● **SOURCE DATA**:
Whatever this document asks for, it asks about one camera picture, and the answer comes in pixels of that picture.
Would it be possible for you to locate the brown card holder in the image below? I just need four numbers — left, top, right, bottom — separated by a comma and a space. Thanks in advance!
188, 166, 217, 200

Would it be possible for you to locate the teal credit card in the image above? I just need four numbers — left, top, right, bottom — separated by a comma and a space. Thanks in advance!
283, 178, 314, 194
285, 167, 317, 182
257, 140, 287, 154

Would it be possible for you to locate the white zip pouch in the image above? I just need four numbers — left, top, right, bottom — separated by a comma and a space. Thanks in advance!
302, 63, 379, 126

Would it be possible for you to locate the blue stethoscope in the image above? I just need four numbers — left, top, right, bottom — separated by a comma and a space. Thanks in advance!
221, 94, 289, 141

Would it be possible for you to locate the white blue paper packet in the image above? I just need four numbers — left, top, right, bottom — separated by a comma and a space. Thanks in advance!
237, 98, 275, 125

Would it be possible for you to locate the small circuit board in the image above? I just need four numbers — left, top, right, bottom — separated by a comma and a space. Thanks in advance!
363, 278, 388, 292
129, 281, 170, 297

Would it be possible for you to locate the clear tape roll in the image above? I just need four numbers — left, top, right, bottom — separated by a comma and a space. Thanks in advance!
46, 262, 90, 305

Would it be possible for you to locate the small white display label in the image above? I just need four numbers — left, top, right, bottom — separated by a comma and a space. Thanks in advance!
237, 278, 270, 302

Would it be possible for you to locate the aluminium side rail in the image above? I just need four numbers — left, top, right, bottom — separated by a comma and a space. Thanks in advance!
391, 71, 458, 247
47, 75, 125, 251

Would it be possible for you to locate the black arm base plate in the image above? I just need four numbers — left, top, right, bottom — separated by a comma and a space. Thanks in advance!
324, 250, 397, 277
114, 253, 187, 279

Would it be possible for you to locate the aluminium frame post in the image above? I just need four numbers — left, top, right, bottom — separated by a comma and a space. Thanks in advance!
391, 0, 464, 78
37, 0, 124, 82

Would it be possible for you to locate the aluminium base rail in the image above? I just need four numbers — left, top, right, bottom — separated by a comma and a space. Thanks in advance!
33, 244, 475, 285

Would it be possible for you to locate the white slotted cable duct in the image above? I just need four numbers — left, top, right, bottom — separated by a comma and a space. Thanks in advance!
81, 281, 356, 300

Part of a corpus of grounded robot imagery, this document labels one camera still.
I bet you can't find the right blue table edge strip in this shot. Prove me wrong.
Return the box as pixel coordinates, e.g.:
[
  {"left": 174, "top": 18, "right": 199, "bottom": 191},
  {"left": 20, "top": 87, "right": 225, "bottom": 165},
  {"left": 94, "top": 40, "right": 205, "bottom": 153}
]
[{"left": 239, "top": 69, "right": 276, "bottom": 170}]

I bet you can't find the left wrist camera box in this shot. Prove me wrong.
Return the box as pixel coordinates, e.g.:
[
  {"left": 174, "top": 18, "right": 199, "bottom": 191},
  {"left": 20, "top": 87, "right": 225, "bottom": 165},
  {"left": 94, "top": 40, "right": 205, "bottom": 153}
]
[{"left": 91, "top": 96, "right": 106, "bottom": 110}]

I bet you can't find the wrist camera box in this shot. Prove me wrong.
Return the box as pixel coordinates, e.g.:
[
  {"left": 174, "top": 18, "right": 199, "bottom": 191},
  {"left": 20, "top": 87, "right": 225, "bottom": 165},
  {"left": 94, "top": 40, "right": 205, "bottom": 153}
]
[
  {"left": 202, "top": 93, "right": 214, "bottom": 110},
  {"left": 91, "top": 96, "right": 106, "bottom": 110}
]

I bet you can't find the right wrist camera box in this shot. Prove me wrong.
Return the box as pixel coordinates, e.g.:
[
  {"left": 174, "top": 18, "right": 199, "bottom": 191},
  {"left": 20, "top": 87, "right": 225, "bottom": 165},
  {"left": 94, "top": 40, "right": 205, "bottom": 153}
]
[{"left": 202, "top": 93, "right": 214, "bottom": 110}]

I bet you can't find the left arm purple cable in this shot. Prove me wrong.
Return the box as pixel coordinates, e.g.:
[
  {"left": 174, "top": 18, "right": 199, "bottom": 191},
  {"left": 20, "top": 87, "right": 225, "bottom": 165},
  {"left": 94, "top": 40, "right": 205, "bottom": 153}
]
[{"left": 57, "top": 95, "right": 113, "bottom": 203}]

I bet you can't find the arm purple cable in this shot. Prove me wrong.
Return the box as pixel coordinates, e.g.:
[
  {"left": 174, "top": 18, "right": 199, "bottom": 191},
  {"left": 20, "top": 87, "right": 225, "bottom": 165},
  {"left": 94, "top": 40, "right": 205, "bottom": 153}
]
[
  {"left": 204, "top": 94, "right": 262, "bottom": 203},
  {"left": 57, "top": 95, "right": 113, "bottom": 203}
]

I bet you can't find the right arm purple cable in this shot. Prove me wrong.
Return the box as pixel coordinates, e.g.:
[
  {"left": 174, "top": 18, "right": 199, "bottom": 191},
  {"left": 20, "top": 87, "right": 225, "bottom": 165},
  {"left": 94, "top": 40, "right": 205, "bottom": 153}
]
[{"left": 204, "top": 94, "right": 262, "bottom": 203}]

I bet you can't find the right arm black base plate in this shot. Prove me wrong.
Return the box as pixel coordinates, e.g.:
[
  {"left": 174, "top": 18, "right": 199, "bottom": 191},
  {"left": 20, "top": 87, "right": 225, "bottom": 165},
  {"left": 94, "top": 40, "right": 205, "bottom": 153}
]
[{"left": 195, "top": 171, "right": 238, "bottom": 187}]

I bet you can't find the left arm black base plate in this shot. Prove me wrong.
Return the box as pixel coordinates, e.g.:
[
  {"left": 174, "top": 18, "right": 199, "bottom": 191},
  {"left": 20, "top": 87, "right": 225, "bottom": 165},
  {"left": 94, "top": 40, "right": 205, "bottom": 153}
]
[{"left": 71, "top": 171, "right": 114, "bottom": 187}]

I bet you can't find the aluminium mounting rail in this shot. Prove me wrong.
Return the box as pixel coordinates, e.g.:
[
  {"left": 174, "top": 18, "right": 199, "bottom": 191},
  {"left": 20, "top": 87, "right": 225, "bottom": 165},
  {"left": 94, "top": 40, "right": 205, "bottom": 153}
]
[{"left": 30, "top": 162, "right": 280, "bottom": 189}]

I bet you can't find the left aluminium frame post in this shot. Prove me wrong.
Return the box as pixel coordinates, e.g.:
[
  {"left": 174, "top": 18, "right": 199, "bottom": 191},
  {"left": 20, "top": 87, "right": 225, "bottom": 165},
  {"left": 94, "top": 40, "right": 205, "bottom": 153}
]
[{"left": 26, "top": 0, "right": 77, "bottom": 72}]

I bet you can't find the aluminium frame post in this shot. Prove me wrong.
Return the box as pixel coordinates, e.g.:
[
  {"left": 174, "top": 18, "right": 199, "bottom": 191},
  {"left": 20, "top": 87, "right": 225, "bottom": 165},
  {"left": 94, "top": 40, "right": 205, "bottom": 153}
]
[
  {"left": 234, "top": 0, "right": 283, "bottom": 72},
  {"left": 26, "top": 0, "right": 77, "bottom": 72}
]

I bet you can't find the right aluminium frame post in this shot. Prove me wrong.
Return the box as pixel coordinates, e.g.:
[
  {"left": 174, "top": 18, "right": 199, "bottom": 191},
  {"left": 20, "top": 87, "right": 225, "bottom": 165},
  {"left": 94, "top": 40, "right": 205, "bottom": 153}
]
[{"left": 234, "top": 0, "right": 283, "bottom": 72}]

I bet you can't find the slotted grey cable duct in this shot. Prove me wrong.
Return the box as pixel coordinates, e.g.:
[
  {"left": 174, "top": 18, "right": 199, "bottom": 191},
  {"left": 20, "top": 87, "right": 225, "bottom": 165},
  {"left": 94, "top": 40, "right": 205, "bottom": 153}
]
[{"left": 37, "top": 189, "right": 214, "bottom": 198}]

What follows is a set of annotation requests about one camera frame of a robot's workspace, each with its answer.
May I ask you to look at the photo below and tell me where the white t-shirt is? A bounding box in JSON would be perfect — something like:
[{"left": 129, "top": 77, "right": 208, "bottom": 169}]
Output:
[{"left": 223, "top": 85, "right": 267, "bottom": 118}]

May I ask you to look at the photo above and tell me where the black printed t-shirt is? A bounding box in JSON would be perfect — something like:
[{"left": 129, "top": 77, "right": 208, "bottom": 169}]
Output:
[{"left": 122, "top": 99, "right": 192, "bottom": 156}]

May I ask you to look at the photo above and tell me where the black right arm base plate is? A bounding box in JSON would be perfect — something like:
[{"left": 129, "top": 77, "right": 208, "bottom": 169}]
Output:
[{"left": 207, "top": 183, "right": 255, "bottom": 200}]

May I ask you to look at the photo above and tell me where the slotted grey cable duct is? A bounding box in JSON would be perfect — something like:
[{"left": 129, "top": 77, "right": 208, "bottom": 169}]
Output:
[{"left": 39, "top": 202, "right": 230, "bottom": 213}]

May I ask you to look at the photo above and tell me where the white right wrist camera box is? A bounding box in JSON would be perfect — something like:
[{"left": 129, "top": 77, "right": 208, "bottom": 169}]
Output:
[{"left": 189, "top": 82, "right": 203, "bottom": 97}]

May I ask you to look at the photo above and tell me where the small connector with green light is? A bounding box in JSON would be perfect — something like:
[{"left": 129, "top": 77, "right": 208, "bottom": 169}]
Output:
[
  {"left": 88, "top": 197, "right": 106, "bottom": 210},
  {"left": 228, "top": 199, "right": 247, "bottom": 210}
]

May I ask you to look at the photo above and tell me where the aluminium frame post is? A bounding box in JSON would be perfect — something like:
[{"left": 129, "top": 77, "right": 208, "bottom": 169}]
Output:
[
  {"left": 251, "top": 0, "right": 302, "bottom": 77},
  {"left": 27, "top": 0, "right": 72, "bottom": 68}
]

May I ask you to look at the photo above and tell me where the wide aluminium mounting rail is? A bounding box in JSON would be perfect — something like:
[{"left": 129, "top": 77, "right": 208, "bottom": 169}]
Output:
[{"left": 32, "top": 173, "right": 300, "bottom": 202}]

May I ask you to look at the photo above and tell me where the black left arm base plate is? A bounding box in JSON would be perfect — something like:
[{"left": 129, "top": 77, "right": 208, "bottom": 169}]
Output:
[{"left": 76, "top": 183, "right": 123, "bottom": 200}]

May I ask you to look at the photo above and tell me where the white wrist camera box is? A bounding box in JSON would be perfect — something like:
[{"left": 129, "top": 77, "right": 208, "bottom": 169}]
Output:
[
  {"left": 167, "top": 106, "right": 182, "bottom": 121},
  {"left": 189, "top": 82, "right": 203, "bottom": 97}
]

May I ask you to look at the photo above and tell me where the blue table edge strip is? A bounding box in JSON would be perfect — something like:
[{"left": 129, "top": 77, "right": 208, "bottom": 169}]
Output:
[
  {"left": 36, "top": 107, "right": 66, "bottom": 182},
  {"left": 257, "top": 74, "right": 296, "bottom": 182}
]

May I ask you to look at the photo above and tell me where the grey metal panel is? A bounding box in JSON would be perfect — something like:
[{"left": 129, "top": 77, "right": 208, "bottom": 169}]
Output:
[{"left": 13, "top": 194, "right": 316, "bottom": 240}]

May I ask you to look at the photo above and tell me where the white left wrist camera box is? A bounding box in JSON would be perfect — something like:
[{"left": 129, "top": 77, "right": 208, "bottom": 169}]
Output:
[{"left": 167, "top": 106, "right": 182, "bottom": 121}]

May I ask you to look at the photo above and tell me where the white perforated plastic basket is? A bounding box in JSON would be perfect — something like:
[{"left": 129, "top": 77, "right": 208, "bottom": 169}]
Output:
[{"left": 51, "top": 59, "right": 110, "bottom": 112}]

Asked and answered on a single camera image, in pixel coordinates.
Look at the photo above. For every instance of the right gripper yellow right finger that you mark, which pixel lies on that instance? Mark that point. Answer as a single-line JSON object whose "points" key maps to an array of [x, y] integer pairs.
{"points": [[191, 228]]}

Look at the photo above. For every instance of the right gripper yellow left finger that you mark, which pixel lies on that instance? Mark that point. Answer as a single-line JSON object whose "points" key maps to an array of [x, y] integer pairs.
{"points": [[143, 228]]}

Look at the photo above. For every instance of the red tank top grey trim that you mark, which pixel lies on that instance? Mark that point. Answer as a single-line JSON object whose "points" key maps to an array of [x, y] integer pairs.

● **EXERCISE REQUIREMENTS**:
Give back the records above exactly, limited to the lines between the one holding "where the grey" and the one holding "Asked and answered", inclusive.

● **TASK OUTPUT**:
May I ask you to look at the photo above and tell me where the grey metal panel is? A bounding box in JSON would be perfect — something like:
[{"left": 129, "top": 77, "right": 208, "bottom": 169}]
Output:
[{"left": 13, "top": 194, "right": 316, "bottom": 240}]

May I ask you to look at the photo above and tell me where the white left wrist camera box is? A bounding box in JSON would be perfect — something like:
[{"left": 129, "top": 77, "right": 208, "bottom": 169}]
Output:
[{"left": 167, "top": 106, "right": 182, "bottom": 121}]

May I ask you to look at the photo above and tell me where the white perforated plastic basket is? A bounding box in JSON would be perfect — something like:
[{"left": 129, "top": 77, "right": 208, "bottom": 169}]
Output:
[{"left": 51, "top": 59, "right": 110, "bottom": 112}]

Asked and answered on a single camera image, in pixel coordinates.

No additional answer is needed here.